Re: v13: CLUSTER segv with wal_level=minimal and parallel index creation - Mailing list pgsql-hackers

From Kyotaro Horiguchi
Subject Re: v13: CLUSTER segv with wal_level=minimal and parallel index creation
Date
Msg-id 20200908.091353.1505164218636547516.horikyota.ntt@gmail.com
Whole thread Raw
In response to Re: v13: CLUSTER segv with wal_level=minimal and parallel index creation  (Noah Misch <noah@leadboat.com>)
Responses Re: v13: CLUSTER segv with wal_level=minimal and parallel index creation
List pgsql-hackers
At Mon, 7 Sep 2020 02:32:55 -0700, Noah Misch <noah@leadboat.com> wrote in 
> On Mon, Sep 07, 2020 at 05:40:36PM +0900, Kyotaro Horiguchi wrote:
> > At Mon, 07 Sep 2020 13:45:28 +0900 (JST), Kyotaro Horiguchi <horikyota.ntt@gmail.com> wrote in 
> > > The cause is that the worker had received pending-sync entry correctly
> > > but not never created a relcache entry for the relation using
> > > RelationBuildDesc. So the rd_firstRelfilenodeSubid is not correctly
> > > set.
> > > 
> > > I'm investigating it.
> > 
> > Relcaches are loaded from a file with old content at parallel worker
> > startup. The relcache entry is corrected by invalidation at taking a
> > lock but pending syncs are not considered.
> > 
> > Since parallel workers don't access the files so we can just ignore
> > the assertion safely, but I want to rd_firstRelfilenodeSubid flag at
> > invalidation, as attached PoC patch.
> 
> > [patch: When RelationInitPhysicalAddr() handles a mapped relation, re-fill
> > rd_firstRelfilenodeSubid from RelFileNodeSkippingWAL(), like
> > RelationBuildDesc() would do.]
> 
> As a PoC, this looks promising.  Thanks.  Would you add a test case such that
> the following demonstrates the bug in the absence of your PoC?
> 
>   printf '%s\n%s\n%s\n' 'log_statement = all' 'wal_level = minimal' 'max_wal_senders = 0' >/tmp/minimal.conf
>   make check TEMP_CONFIG=/tmp/minimal.conf

Mmm. I was close to add some tests to 018_wal_optimize.pl but your
suggestion seems better.  I added several ines to create_index.sql.
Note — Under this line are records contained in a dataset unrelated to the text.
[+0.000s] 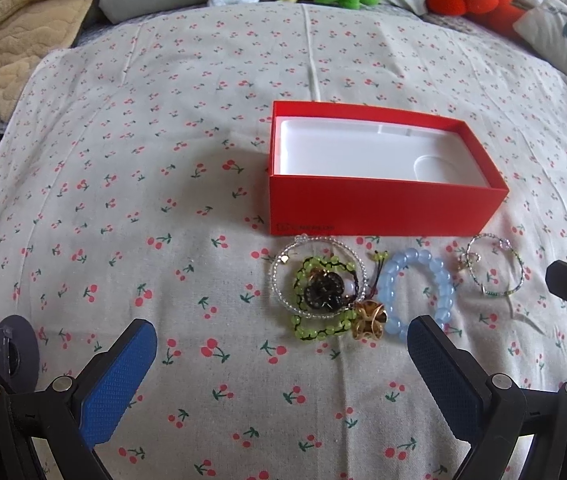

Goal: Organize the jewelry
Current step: 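Move both grippers toward the jewelry pile beside the red box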

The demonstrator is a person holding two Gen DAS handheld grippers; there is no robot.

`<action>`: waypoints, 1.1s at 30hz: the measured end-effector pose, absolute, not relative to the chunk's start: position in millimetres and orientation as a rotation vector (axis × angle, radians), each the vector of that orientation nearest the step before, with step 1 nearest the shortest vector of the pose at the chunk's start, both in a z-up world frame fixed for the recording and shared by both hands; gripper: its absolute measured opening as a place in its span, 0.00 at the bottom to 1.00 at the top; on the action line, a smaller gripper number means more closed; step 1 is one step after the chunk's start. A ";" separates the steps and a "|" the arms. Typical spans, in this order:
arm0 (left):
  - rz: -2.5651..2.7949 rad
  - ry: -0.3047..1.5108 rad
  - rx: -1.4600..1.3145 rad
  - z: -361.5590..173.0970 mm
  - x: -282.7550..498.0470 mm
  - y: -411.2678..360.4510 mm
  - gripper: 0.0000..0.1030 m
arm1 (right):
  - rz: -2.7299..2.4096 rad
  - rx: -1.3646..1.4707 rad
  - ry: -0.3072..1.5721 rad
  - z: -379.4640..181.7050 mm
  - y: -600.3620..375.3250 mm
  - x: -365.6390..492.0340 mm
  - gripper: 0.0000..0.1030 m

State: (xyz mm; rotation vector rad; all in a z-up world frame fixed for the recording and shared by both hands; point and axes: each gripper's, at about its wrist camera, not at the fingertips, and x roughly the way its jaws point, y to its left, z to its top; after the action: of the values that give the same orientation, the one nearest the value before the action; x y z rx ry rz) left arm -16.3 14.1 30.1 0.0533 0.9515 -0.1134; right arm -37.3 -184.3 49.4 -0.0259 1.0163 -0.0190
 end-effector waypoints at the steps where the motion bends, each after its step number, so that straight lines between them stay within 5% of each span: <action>1: -0.119 0.959 0.052 30.3 -14.4 14.9 1.00 | -0.016 -0.020 1.027 48.2 -185.3 -35.2 1.00; 20: -0.210 1.133 -0.077 22.5 51.2 41.0 1.00 | 0.038 0.092 1.253 23.2 -215.6 23.8 1.00; 33: -0.301 1.239 -0.215 -7.4 78.9 30.8 0.86 | 0.048 0.189 1.329 4.5 -217.4 50.1 1.00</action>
State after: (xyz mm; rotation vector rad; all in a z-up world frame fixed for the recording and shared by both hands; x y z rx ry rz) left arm 78.9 30.8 -7.4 -0.2152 1.2395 -0.3013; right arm 50.1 -217.4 4.5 0.1890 1.3293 0.0476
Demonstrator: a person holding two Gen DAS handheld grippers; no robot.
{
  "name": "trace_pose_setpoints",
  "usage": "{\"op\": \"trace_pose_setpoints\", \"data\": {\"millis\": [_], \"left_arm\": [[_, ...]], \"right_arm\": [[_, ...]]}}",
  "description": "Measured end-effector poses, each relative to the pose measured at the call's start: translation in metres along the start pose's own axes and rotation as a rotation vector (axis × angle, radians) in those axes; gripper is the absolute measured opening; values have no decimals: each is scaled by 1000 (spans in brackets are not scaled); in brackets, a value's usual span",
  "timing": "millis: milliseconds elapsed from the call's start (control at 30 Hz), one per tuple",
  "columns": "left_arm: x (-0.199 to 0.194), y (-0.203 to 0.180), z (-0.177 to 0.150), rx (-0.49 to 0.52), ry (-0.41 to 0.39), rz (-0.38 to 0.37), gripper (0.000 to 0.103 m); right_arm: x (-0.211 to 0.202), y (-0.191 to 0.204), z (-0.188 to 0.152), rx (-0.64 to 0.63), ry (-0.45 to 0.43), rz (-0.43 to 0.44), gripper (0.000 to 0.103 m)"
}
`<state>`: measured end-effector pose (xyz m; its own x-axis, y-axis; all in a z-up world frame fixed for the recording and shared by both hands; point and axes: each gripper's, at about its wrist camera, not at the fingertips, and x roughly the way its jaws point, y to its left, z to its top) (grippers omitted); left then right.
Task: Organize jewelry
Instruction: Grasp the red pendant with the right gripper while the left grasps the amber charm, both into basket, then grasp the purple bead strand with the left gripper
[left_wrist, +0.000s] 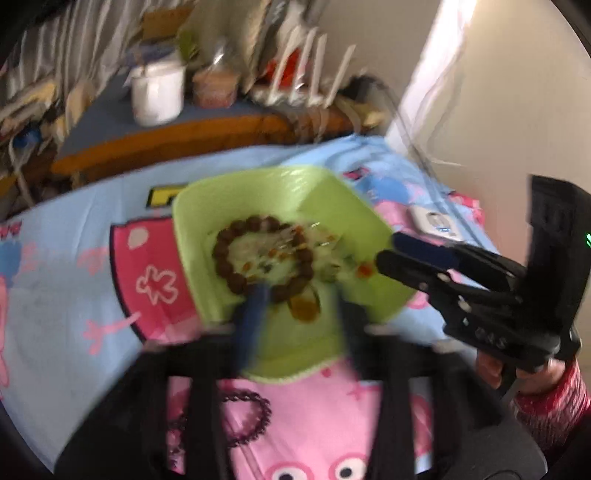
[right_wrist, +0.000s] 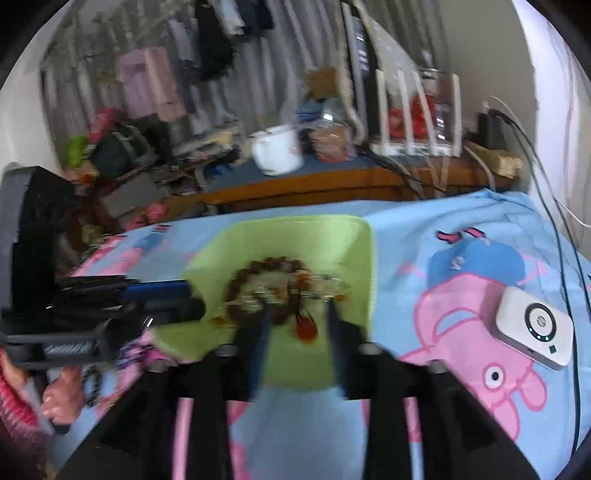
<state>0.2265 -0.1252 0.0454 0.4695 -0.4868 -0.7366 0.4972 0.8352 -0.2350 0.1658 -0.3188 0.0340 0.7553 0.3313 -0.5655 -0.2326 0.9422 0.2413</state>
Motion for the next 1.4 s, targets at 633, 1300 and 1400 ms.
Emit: {"op": "trace_pose_setpoints", "data": {"millis": [633, 1300, 1400], "left_arm": [[-134, 113, -104, -281, -132, 180, 60], [-143, 67, -183, -87, -28, 48, 31], [-164, 80, -168, -94, -114, 102, 62]], "right_arm": [[-24, 58, -44, 46, 55, 221, 8], [68, 203, -28, -259, 300, 318, 2], [60, 187, -29, -244, 281, 330, 2]]}}
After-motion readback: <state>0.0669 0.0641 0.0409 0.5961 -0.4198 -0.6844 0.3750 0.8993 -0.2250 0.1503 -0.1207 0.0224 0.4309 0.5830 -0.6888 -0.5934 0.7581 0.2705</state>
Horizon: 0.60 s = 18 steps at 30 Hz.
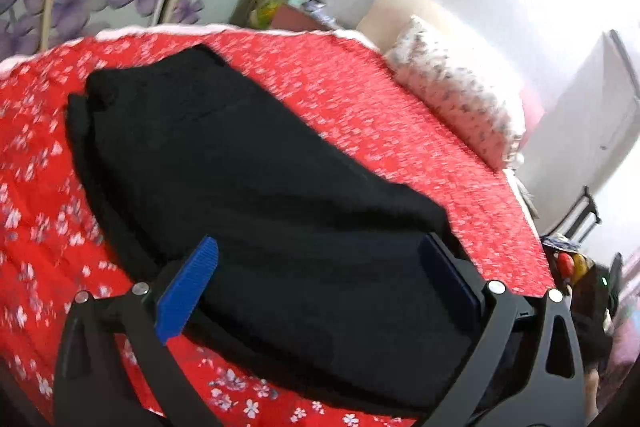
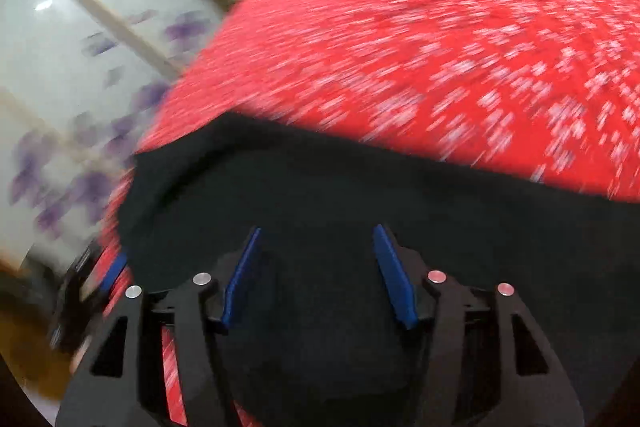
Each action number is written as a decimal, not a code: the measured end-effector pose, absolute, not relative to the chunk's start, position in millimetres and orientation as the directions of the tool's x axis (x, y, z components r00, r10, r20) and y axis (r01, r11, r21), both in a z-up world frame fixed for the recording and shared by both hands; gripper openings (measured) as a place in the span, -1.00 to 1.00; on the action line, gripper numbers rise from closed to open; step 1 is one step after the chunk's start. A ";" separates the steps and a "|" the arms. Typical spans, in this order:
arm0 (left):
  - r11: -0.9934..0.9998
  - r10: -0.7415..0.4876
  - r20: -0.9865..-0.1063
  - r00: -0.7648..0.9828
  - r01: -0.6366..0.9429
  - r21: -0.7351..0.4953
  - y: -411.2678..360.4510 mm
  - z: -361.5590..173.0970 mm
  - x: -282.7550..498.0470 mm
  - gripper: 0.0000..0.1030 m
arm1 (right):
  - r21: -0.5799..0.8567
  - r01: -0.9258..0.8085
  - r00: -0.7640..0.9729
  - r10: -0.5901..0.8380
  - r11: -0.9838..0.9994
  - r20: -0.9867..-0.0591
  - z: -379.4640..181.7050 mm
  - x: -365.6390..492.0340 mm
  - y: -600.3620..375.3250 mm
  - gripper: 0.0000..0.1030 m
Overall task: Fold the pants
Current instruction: 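Release the trousers with the right tool and lift it away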
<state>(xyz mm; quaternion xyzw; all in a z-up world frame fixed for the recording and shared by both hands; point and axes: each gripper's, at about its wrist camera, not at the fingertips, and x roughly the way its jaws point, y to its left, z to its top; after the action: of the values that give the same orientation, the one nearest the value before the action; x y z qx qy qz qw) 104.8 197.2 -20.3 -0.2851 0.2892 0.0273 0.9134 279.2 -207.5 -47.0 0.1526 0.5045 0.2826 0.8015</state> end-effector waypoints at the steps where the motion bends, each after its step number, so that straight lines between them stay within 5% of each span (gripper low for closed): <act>1: 0.838 -0.126 -0.545 0.829 -0.204 -0.506 196.7 -19.4 106.3 0.95 | 0.526 -0.309 0.320 0.607 0.793 -0.727 -48.4 267.4 -207.4 0.33; 4: 0.845 -0.087 -0.639 0.765 -0.284 -0.454 196.4 -31.6 114.3 0.95 | 0.500 -0.276 0.281 0.566 0.821 -0.775 -72.5 236.1 -217.0 0.38; 10: 0.928 -0.002 -0.683 0.731 -0.252 -0.273 174.4 -35.6 111.4 0.96 | 0.538 -0.149 0.550 0.522 0.829 -0.652 -30.1 176.9 -294.8 0.37; 14: 0.933 -0.005 -0.665 0.747 -0.236 -0.271 174.4 -34.0 104.2 0.96 | 0.528 0.177 0.834 0.158 0.831 -0.529 -3.0 124.4 -414.4 0.38; 18: 0.899 -0.025 -0.629 0.777 -0.258 -0.355 181.7 -29.2 98.2 0.96 | 0.539 0.444 0.831 -0.106 0.716 -0.545 -12.2 82.3 -500.8 0.35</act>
<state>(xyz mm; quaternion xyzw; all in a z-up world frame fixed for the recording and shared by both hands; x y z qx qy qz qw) 98.2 181.7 -29.2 -0.2159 0.3279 0.0636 0.9175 82.3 -500.8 -12.2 0.3440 0.2461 -0.1541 0.8930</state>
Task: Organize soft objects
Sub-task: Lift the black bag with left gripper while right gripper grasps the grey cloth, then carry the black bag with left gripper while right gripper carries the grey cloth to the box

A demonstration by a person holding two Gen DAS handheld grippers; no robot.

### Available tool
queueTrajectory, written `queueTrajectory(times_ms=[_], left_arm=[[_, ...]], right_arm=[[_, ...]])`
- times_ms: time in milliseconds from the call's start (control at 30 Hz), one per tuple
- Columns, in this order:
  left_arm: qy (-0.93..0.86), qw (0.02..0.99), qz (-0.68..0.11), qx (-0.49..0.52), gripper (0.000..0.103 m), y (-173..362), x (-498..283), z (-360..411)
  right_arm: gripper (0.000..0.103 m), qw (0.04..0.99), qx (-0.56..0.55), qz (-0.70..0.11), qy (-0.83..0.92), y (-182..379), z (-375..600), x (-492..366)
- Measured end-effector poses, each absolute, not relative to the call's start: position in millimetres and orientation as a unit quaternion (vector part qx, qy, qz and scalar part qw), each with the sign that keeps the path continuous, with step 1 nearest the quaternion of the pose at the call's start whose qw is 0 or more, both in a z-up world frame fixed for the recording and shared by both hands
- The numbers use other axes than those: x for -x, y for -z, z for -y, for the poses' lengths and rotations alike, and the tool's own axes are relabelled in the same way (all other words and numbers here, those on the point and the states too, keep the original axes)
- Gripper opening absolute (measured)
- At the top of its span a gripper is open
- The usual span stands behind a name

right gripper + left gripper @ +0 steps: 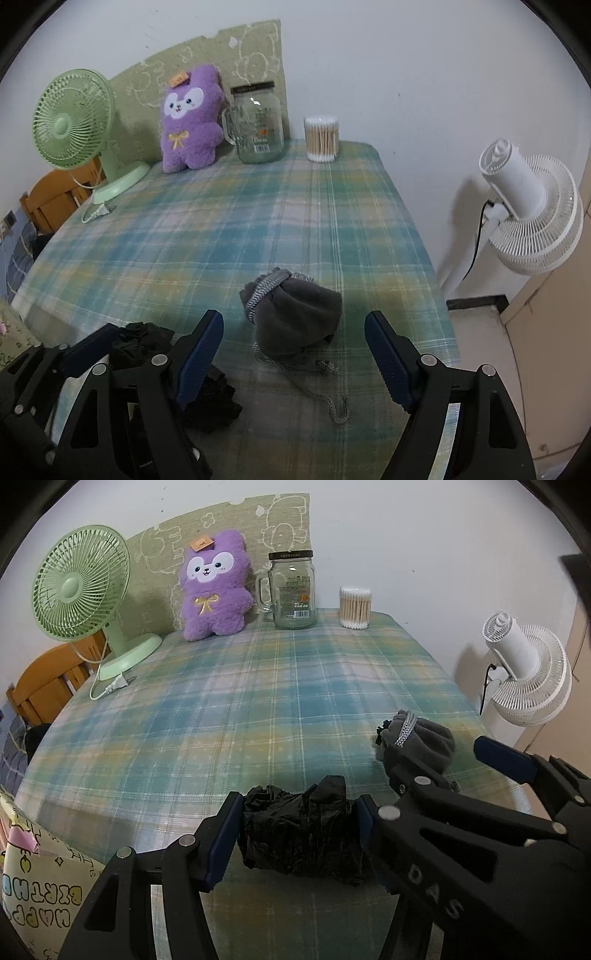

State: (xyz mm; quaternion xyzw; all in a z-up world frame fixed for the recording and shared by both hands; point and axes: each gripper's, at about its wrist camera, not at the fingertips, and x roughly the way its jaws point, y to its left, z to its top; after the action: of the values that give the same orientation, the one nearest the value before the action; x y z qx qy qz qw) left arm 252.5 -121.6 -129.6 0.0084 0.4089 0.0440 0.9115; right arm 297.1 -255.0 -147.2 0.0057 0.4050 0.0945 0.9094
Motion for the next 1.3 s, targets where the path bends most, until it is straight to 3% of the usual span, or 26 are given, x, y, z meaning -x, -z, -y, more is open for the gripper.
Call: queueTrajectory(times_ms=[200,367,1300], left_arm=[[-0.043,0.910,-0.412,-0.009,0.064,132,-254,120],[-0.039,0.910,-0.413,-0.010,0.064,131,-251,121],[0.006,0.917,-0.398,-0.010,0.063,106,-190,119]], right_arm=[[0.048,0.902,-0.012,-0.421,-0.092,155,256,-301],[0.037,0.901,-0.015,-0.423,-0.091,153,258,-298],[0.033,0.917,-0.008,-0.389,-0.083,114,245,-221]])
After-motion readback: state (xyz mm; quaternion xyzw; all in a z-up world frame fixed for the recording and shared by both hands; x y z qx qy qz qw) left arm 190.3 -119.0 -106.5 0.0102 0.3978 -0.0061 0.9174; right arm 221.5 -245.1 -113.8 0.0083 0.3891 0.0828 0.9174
> Please have the test try both a nailed-and-mapped relation and a "nailed, but
> not mapped" relation.  I am fairly confident that your PoC fixes the former
> case, but the latter may need additional code.

Mmm. You're right. I choosed pg_amproc_fam_proc_index as
nailed-but-not-mapped index.

regards.

-- 
Kyotaro Horiguchi
NTT Open Source Software Center
From c4d53acd64011f1ed5652177923d010f4c50fa89 Mon Sep 17 00:00:00 2001
From: Kyotaro Horiguchi <horikyoga.ntt@gmail.com>
Date: Mon, 7 Sep 2020 20:30:30 +0900
Subject: [PATCH] Fix assertion failure during reindex while wal_level=minimal.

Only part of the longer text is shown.